(DATA SEGMENT)
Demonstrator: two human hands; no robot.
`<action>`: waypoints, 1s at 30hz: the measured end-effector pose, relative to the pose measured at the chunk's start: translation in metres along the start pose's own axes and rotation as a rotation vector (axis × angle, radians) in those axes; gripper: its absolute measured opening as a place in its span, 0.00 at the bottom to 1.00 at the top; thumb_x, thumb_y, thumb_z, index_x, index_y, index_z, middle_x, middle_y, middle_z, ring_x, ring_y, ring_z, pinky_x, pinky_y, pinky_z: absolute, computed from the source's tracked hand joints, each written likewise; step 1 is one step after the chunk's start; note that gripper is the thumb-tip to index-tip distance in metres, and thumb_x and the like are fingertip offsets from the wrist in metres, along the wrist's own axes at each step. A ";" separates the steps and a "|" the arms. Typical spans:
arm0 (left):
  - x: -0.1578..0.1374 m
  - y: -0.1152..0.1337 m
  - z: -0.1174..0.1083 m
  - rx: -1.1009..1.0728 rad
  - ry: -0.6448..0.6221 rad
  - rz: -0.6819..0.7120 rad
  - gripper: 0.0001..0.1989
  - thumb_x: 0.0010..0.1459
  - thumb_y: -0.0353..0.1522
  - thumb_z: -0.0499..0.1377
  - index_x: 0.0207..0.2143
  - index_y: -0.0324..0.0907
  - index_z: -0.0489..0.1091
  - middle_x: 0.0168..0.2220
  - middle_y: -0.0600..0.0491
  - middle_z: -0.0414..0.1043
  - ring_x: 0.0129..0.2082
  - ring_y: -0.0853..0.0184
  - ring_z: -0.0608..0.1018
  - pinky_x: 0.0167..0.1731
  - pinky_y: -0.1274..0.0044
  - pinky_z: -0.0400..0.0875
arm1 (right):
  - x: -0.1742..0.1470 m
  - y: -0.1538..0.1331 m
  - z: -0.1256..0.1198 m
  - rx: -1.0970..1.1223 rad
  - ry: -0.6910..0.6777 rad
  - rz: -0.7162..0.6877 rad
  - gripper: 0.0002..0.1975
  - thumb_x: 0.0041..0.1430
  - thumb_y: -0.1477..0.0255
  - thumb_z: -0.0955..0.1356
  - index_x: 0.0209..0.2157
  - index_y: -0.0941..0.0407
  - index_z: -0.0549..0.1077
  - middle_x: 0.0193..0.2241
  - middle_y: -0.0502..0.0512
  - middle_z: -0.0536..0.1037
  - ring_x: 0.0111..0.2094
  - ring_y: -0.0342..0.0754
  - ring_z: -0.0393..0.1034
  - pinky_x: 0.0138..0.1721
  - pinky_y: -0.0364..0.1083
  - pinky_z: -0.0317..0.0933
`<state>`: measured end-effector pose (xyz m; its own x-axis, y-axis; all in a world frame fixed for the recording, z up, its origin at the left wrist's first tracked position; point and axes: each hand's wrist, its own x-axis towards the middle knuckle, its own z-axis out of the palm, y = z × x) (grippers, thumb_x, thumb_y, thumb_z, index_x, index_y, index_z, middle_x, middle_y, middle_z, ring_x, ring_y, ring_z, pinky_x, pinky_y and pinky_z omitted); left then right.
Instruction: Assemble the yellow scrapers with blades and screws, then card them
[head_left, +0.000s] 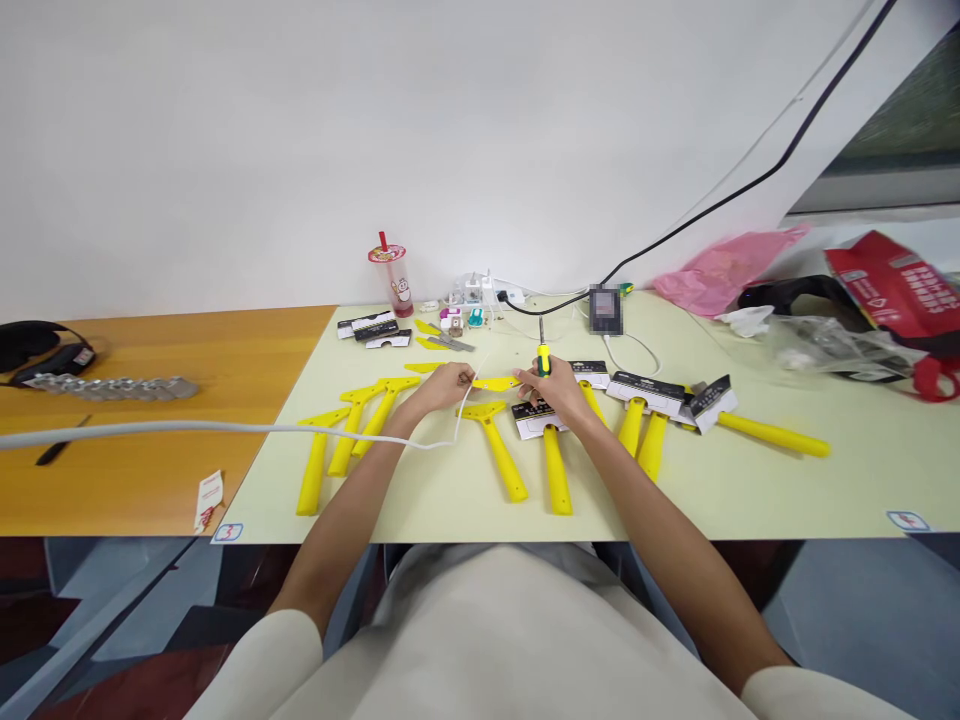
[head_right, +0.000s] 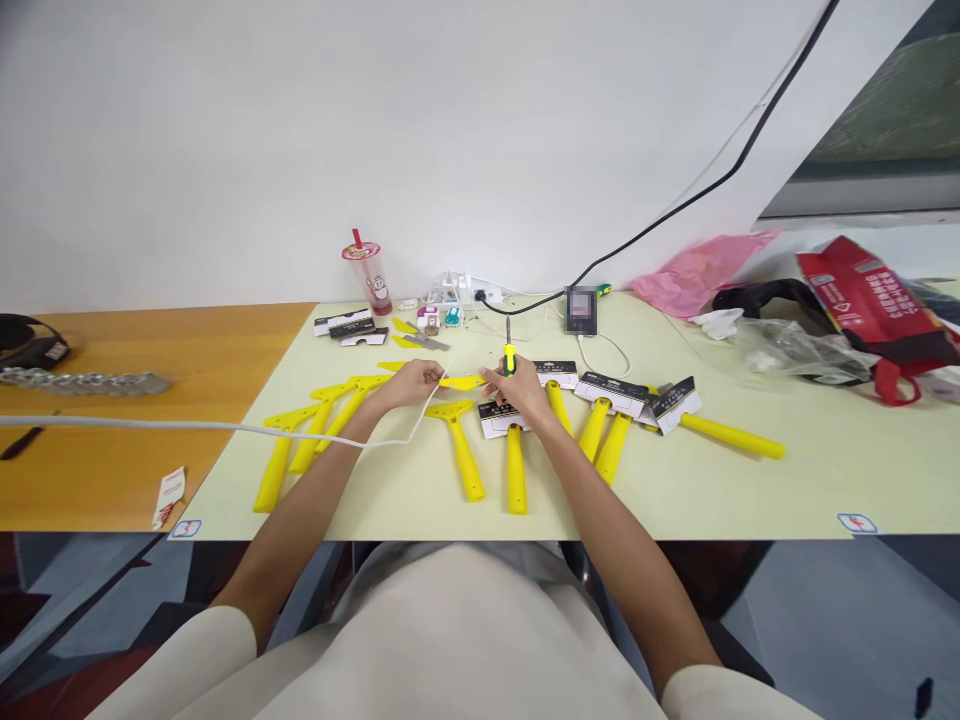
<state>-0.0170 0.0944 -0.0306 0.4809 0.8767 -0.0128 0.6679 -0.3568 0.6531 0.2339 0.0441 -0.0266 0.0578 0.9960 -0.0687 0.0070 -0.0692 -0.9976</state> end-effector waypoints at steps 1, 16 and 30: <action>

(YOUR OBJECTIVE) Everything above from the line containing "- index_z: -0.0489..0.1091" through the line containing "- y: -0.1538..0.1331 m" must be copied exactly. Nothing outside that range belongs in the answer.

(PROBLEM SOLUTION)
  - index_z: -0.0489..0.1091
  - middle_x: 0.0168..0.2220
  - middle_y: -0.0600..0.0491
  - middle_z: -0.0414..0.1043
  - ring_x: 0.0129..0.2082
  - ring_y: -0.0853..0.0184
  - ring_z: -0.0608..0.1018
  - pinky_x: 0.0167..0.1731
  - pinky_y: -0.1274..0.0044
  - pinky_z: -0.0400..0.0875
arm1 (right):
  - x: -0.1742..0.1470 m
  - y: -0.1538..0.1331 m

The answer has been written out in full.